Synchronica has closed the page on its costly buy of Nokia's messaging business.
The U.K.-based mobile software company has finalized its $37.7 million takeover by Swiss competitor Myriad Group.
Myriad targeted Synchronica for acquisition after its purchase of Nokia's messaging business last summer drained its cash reserves and left it unable to make payments on the transaction.
"This deal will create a powerhouse in the rapidly growing sector of mobile-social convergence," Myriad CEO Simon Wilkinson said in a statement.
The combined companies will have more than 100 carrier customers including AT&T, Verizon, T-Mobile, Orange and Vodafone. The purchase will allow Myriad to get into the operator side of the messaging business. Myriad's current focus skews heavily toward smartphones; it says its software is installed on more than 2.5 billion smartphones, including every Android device.
The merger comes after a series of financial setbacks stemming from the Nokia transaction that left Synchronica vulnerable to takeover.
Synchronica purchased the assets from Nokia for $25 million in June 2011. The acquisition was a huge one for Synchronica, amounting to more than its own $19 million market capitalization.
Despite generous terms offered by Nokia, Synchronica was unable to profitably integrate the two businesses and soon ran into crippling cash flow problems. It still owes Nokia about $20 million for the business and must pay off the hefty balance by 2015.

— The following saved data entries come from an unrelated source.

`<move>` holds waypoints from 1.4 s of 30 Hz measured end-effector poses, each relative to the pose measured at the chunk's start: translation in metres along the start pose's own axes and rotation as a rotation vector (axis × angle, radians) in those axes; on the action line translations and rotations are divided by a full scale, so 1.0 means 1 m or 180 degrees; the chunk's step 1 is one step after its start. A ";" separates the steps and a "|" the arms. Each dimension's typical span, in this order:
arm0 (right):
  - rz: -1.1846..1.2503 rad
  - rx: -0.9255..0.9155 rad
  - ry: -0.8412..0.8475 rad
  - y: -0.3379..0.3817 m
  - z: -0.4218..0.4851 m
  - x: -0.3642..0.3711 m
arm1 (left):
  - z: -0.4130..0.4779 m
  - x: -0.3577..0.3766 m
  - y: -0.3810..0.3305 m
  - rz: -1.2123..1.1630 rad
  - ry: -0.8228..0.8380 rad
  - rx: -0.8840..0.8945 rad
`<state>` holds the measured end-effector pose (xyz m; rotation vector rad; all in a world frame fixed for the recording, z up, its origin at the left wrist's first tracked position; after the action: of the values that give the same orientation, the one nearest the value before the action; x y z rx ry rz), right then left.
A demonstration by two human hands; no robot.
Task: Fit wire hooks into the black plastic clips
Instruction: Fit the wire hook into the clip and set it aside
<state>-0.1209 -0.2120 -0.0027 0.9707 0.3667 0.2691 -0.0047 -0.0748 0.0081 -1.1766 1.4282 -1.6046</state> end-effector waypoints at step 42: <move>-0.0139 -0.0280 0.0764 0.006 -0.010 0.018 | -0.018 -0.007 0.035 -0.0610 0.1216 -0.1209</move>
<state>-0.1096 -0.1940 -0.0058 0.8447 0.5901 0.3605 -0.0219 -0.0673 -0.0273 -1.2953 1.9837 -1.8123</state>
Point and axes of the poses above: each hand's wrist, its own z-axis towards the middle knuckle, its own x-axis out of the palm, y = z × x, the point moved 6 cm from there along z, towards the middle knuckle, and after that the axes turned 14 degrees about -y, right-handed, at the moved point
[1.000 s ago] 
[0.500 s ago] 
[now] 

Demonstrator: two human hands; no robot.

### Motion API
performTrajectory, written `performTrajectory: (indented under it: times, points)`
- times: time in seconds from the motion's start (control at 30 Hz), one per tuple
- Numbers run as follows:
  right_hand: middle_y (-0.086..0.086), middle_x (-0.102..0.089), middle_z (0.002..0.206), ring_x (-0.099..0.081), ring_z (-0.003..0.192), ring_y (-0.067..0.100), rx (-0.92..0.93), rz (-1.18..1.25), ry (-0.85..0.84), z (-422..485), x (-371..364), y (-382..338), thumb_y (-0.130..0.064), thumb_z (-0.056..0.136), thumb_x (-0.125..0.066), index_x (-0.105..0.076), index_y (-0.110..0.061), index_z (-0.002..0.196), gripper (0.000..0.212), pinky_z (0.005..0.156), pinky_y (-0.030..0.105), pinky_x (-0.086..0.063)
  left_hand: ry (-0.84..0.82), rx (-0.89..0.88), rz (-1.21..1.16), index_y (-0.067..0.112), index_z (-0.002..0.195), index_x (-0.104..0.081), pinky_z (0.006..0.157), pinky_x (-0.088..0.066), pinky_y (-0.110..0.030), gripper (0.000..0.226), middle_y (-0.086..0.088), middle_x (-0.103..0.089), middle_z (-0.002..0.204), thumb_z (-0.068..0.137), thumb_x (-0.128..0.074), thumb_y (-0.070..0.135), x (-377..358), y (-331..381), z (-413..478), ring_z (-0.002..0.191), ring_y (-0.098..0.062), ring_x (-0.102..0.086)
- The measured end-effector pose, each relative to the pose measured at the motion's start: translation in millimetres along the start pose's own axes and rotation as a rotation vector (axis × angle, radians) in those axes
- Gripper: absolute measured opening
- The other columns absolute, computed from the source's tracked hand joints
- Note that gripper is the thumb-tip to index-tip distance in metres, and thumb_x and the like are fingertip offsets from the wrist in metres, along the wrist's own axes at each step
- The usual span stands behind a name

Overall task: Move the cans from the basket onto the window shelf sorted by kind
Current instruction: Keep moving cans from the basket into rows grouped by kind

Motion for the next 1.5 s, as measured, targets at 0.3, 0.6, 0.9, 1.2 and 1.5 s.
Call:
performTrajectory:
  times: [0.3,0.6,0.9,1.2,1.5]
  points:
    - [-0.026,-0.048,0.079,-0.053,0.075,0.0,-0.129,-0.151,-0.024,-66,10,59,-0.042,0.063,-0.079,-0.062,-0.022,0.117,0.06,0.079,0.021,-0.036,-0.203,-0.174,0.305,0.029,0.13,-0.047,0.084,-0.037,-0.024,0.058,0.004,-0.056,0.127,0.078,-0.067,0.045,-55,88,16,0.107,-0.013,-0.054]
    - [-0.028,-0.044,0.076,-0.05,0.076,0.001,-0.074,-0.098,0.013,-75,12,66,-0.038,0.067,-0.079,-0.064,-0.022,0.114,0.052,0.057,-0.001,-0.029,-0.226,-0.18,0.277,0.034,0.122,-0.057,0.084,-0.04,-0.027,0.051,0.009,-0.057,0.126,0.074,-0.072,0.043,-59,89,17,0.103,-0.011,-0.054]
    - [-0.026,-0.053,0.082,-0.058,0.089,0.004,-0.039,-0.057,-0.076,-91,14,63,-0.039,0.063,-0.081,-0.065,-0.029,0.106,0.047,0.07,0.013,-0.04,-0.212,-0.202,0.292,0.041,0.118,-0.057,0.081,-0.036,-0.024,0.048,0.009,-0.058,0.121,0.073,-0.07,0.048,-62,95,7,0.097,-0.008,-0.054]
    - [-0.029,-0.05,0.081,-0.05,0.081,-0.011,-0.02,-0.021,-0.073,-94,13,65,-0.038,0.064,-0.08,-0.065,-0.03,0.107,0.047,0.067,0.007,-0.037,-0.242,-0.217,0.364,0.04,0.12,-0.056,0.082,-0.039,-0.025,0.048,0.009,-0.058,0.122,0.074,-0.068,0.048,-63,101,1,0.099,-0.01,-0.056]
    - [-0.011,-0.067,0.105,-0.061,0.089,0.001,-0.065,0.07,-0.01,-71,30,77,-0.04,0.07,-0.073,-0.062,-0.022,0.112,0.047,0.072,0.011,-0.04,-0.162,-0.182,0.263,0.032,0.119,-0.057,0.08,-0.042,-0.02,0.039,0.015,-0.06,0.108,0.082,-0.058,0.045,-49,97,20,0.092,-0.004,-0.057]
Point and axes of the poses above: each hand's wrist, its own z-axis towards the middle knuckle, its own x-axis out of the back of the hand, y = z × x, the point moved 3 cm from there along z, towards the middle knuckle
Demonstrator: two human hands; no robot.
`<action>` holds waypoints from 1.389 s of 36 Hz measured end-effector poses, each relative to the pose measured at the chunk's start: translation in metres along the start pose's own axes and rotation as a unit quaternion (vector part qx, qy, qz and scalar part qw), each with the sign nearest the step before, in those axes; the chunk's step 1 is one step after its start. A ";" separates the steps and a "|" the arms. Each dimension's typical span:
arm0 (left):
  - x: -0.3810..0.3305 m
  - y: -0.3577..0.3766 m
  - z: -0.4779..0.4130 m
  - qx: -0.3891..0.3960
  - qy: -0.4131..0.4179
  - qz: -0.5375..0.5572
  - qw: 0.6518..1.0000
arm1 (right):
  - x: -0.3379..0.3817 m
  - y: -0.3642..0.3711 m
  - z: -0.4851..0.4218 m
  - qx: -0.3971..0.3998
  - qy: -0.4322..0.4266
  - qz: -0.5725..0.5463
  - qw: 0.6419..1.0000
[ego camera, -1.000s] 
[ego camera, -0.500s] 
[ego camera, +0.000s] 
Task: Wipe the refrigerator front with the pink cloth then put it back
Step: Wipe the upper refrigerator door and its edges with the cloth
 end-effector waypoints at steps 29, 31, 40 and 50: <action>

Synchronica's weakened financial position attracted the attention of Myriad, which offered to buy out the company late last year. Myriad told shareholders it "does not believe that Synchronica, given its current financial position and future prospect, will be able to repay the Nokia debt and would also question Synchronica's ability to meet the current repayment schedule in the short term."
Synchronica rejected two offers for being insufficient, but the declining state of its finances prompted it to accept a more substantial offer from Myriad submitted in March. Shareholder approval sealed the deal, and the companies closed on the merger today.